Exercise:
Beginning with the line that holds "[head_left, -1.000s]" in the data below, give again every line through the one that holds "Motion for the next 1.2", exactly as written.

Extracted data entries:
——————————

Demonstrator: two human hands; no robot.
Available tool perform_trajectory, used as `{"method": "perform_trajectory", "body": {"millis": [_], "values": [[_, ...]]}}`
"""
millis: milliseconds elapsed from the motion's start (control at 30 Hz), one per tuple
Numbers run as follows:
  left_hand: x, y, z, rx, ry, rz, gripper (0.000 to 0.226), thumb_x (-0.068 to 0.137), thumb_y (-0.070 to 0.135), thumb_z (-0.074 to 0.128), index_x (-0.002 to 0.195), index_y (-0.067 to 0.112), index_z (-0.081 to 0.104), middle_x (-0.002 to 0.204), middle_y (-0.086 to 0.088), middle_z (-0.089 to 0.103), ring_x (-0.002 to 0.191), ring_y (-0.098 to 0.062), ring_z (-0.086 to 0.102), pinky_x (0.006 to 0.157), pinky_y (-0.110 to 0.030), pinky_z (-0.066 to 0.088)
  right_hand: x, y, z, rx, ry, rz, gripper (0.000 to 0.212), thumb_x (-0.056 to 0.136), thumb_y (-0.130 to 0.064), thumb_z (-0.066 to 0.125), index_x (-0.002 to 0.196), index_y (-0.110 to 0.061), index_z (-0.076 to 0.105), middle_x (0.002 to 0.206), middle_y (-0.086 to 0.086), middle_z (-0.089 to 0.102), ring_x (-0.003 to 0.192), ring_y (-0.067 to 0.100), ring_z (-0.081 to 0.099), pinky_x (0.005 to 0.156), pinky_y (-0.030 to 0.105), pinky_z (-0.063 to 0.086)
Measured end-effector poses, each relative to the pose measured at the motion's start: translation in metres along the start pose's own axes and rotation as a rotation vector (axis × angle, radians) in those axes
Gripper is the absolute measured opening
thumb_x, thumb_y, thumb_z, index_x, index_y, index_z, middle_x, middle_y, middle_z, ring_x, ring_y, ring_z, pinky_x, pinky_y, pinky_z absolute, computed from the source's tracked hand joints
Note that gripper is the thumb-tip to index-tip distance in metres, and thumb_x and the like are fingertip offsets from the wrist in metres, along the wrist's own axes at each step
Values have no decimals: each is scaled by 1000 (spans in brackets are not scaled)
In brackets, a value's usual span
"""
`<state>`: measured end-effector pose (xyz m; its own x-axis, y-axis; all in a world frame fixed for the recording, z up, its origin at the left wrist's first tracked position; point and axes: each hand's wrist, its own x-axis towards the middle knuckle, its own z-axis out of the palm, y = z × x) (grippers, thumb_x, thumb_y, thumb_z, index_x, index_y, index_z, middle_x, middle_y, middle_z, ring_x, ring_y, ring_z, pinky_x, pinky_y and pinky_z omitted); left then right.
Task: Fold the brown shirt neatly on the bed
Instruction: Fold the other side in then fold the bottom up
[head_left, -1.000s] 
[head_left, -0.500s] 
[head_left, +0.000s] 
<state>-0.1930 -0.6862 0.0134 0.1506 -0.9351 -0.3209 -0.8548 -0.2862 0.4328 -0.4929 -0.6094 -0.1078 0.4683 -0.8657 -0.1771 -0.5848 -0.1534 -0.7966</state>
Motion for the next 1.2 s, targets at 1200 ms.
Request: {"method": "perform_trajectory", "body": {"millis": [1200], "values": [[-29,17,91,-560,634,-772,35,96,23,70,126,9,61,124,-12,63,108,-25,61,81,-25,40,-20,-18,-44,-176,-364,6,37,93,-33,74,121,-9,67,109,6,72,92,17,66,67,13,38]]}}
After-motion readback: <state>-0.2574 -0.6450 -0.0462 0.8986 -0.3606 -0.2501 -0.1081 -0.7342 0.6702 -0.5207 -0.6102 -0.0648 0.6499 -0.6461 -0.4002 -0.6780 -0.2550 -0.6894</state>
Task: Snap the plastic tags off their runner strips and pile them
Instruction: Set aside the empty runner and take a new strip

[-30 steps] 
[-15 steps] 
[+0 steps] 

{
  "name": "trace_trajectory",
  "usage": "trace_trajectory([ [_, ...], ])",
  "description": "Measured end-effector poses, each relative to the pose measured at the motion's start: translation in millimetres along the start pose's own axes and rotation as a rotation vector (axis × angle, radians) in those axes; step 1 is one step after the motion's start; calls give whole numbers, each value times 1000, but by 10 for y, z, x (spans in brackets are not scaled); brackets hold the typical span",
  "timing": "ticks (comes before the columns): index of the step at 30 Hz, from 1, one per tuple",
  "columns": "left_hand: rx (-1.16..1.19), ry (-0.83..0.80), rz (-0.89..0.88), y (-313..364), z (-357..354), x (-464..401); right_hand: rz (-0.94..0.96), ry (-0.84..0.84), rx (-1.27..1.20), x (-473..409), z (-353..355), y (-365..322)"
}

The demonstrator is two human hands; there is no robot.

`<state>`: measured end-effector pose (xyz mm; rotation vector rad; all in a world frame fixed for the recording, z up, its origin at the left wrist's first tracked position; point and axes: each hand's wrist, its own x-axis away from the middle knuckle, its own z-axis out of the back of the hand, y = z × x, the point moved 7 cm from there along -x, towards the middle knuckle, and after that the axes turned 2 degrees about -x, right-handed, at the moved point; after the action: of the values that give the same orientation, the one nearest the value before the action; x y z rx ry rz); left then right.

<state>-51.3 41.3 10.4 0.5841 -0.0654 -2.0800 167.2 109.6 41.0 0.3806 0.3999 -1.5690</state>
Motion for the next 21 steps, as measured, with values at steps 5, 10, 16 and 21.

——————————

Task answer:
[head_left, -1.000s] 
[head_left, -0.500s] 
[head_left, +0.000s] 
<state>-0.1930 -0.6862 0.0134 0.1506 -0.9351 -0.3209 -0.8548 -0.2862 0.4328 -0.4929 -0.6094 -0.1078 0.4683 -0.8657 -0.1771 -0.5848 -0.1534 -0.7966</state>
Motion for the next 1.2 s, targets at 1200 ms.

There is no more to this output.